» **What you are asked to do**
Could you copy exactly the lines below from the one with "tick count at" to the one with "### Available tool", inclusive, leaving out any pictures?

» **Input data**
________________________
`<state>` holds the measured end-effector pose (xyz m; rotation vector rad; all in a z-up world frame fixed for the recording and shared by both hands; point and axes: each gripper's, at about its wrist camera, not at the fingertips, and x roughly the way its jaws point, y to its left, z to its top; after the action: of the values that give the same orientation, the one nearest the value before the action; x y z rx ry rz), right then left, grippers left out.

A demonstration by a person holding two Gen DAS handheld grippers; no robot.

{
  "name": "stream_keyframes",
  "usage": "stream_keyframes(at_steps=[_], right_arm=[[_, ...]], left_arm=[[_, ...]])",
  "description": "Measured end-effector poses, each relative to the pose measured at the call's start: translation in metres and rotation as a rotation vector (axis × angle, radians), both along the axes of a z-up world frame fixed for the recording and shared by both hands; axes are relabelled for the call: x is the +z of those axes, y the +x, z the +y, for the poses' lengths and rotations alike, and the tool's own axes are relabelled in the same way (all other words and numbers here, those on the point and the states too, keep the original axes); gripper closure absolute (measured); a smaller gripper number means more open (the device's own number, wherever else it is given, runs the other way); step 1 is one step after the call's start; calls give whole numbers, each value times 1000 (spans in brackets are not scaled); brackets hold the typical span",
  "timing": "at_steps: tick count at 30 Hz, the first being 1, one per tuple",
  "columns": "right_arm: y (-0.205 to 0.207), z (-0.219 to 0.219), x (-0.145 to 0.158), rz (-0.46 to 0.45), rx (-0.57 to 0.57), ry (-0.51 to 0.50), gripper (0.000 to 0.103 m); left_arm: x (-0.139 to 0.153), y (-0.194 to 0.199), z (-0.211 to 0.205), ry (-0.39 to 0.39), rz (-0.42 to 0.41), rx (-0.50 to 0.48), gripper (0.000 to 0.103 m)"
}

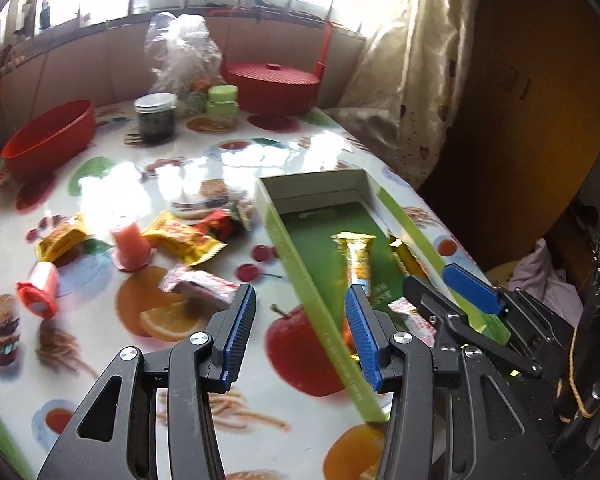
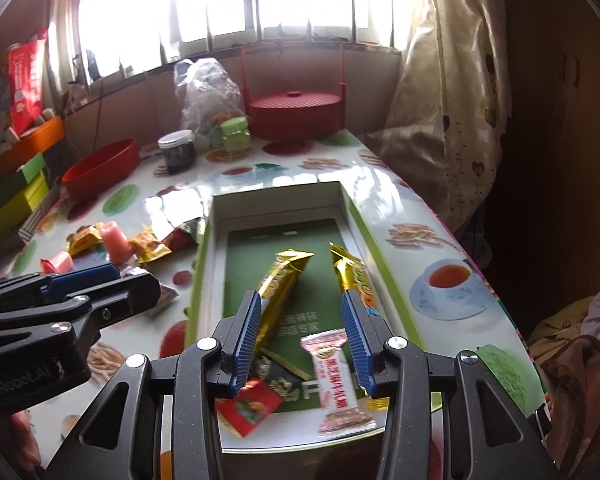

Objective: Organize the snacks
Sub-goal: 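Withdraw both tools from the box toward the remaining snacks, then reach left tool around pink jelly cup while right tool grasps white candy bar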

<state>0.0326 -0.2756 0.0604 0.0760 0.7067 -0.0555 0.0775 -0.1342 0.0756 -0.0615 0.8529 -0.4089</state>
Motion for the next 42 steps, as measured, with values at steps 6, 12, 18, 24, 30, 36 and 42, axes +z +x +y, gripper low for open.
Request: stream_keyframes(at_steps=[6, 12, 18, 24, 30, 36, 42], right_arm=[[2, 17, 4, -24, 58, 24, 61], [8, 34, 3, -34, 129, 67, 60], [16, 55, 1, -30, 190, 61, 58], [27, 77, -1, -19, 248, 46, 58], [42, 97, -7, 15, 300, 26, 57], [57, 118, -17, 58, 332, -22, 57], [72, 130, -26, 85, 345, -56, 57]], left_arm=[[4, -4, 25, 10, -31, 60, 55], [2, -9, 48, 37, -43, 110, 55], [-6, -10, 74, 35, -30, 157, 55], [-14, -7, 106, 20, -11, 224, 55], [-25, 3, 141, 7, 18, 307, 55], [-36, 10, 179, -12, 51, 384, 55], [-47, 19, 198, -18, 77, 415, 53]])
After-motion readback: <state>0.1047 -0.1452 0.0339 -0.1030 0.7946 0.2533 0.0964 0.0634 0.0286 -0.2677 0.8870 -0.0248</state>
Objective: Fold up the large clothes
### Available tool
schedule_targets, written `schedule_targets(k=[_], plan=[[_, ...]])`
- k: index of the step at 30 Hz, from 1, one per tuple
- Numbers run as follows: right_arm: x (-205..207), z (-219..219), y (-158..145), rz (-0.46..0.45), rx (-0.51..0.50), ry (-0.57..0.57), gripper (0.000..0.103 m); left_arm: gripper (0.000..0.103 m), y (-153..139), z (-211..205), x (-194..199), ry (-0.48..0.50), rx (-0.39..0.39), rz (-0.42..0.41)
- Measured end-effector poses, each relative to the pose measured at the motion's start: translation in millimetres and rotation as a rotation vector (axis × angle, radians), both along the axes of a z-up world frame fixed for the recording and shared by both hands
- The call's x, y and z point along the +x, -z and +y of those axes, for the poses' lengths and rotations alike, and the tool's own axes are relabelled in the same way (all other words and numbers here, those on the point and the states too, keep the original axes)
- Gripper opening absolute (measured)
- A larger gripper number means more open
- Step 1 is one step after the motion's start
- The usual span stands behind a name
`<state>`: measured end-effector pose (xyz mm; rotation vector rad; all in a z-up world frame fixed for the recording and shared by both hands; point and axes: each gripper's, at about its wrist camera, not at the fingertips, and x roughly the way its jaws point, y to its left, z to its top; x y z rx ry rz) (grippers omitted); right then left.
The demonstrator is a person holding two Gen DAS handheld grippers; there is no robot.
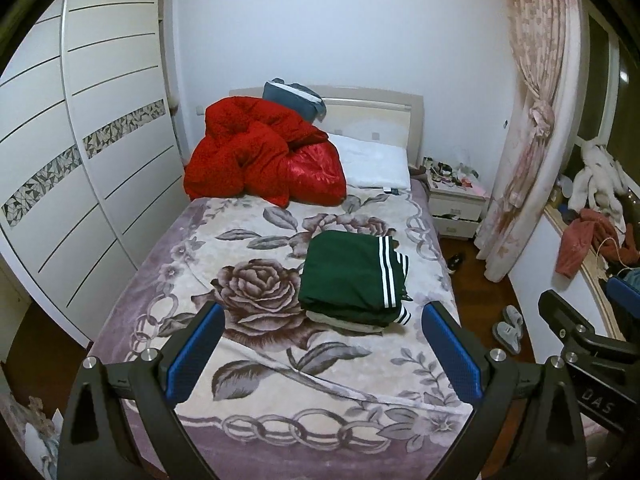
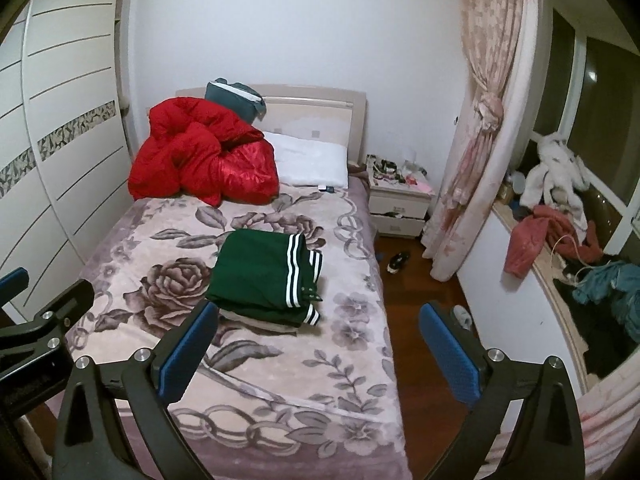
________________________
» **Answer space**
  "timing": "at_steps: tick count at 30 Hz, the first being 1, one per tuple",
  "columns": "right_arm: y (-0.205 to 0.207), z (-0.219 to 0.219), x (-0.145 to 0.158), rz (-0.46 to 0.45), rx (-0.57 to 0.57), ry (-0.51 to 0.50), gripper (0.000 to 0.103 m); left_arm: x (-0.139 to 0.153), y (-0.194 to 0.199), z (-0.211 to 0.205), ry (-0.39 to 0.39), rz (-0.42 to 0.41), rx (-0.50 to 0.48), gripper (0.000 to 0.103 m)"
}


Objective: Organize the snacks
Sub-goal: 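Withdraw both tools from the box toward the remaining snacks, then reach left tool around pink jelly cup while right tool grasps white candy bar
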
<state>0.0326 -0.2756 0.0604 0.0760 0.7067 -0.0555 0.0775 -0.1342 0.0756 -0.0615 0.8529 -0.4089</state>
Motion for the next 42 steps, as measured, with values at steps 6, 12, 18, 24, 30, 36 and 42, axes +z +x +y, gripper low for open.
Request: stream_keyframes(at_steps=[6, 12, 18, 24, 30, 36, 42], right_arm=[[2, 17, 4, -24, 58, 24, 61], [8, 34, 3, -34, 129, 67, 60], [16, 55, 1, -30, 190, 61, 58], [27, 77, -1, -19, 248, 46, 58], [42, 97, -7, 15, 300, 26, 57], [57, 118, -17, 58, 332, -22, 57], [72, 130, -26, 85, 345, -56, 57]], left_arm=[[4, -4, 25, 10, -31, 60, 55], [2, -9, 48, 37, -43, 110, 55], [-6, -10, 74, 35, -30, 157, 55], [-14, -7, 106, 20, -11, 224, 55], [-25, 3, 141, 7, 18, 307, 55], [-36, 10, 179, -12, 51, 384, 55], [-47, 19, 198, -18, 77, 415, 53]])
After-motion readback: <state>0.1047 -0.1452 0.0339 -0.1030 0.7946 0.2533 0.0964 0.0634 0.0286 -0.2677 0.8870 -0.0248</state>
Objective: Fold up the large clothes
### Available tool

That completes the response.